Science Projects And Inventions

Loudspeaker

As a conduit for the output of all electronically created sound, the loudspeaker is one of the most significant inventions of the past 150 years. Indeed, in one form or another loudspeakers have been at the heart of much of the technology that has since emerged—from telephone, radio, and television to hi-fi music systems.

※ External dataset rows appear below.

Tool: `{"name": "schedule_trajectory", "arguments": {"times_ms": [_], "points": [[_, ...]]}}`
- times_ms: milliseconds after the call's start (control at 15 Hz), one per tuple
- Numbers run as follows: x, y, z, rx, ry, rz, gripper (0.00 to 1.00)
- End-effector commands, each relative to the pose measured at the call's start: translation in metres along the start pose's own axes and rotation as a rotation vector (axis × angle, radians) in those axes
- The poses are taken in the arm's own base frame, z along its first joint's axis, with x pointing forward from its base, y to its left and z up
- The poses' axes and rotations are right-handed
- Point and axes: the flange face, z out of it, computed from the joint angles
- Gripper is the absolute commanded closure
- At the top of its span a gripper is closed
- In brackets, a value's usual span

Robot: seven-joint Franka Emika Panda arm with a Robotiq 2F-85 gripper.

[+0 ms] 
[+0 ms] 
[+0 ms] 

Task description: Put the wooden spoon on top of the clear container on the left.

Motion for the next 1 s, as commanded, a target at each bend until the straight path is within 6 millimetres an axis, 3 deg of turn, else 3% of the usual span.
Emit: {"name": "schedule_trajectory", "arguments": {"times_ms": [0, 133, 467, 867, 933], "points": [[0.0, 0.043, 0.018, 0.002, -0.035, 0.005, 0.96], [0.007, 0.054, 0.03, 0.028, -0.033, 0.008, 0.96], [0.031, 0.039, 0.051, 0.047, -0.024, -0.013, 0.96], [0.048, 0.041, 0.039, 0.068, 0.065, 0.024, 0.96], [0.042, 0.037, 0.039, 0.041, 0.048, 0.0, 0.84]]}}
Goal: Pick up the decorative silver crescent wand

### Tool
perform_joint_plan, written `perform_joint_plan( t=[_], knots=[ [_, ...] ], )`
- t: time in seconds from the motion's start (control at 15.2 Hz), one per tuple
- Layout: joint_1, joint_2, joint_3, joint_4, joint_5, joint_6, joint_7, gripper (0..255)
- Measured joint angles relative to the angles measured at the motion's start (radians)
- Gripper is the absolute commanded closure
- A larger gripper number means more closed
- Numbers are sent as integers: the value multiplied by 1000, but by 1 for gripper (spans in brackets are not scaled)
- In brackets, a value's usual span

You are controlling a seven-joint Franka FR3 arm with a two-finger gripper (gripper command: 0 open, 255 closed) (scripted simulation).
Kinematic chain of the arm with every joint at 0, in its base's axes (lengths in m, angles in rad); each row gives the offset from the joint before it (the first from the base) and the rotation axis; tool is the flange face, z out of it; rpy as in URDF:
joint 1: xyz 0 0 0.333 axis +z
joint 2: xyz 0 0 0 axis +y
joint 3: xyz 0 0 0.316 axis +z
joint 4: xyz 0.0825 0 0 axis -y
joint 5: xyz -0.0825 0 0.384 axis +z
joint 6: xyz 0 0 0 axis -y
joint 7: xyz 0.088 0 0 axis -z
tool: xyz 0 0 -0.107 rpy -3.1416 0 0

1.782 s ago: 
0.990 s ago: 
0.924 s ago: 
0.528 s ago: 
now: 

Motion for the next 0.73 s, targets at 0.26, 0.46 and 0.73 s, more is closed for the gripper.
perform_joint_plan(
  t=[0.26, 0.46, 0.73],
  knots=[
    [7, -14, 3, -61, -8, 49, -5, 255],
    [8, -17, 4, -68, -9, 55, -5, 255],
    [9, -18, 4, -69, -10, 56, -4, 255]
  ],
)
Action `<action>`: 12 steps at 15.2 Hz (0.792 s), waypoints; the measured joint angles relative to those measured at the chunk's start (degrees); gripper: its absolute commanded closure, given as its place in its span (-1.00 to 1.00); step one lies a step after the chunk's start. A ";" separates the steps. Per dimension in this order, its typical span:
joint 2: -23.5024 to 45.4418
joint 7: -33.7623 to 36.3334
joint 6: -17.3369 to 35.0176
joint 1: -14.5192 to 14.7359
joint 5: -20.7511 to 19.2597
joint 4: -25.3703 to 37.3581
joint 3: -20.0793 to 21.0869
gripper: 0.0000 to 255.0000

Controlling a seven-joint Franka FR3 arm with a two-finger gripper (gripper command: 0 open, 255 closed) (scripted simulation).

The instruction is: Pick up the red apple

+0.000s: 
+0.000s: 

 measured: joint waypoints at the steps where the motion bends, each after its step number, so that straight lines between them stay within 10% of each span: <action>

It was Alexander Graham Bell (1847-1922) who patented the first electrical loudspeaker in 1876, as part of his telephone system. In conjunction with his assistant, Thomas A. Watson, Bell created a simple design. A drum was covered with a tightly stretched goldbeater's skin (diaphragm) and a magnetized free- floating armature was placed at its center. The armature was able to vibrate against the skin and responded to changes in a magnetic field. This device was connected to Bell's "liquid" transmitter into which he uttered words that were heard clearly by his assistant in the next room. It was an extremely rudimentary design, but in principle the device performed the same function as most contemporary audio systems: It turned electrical signals—those that had been derived and converted from an original source—into audible sound.
Bell himself was not specifically interested in the loudspeaker function, and he left it to others to make improvements to the device. A year later, German inventor and industrialist, Werner von Siemens (1816- 1892), patented a greatly more sophisticated idea—a loudspeaker cone with a diaphragm controlled by an electromechanical transducer. This would eventually evolve into the moving coil principle on which most loudspeakers have since been designed.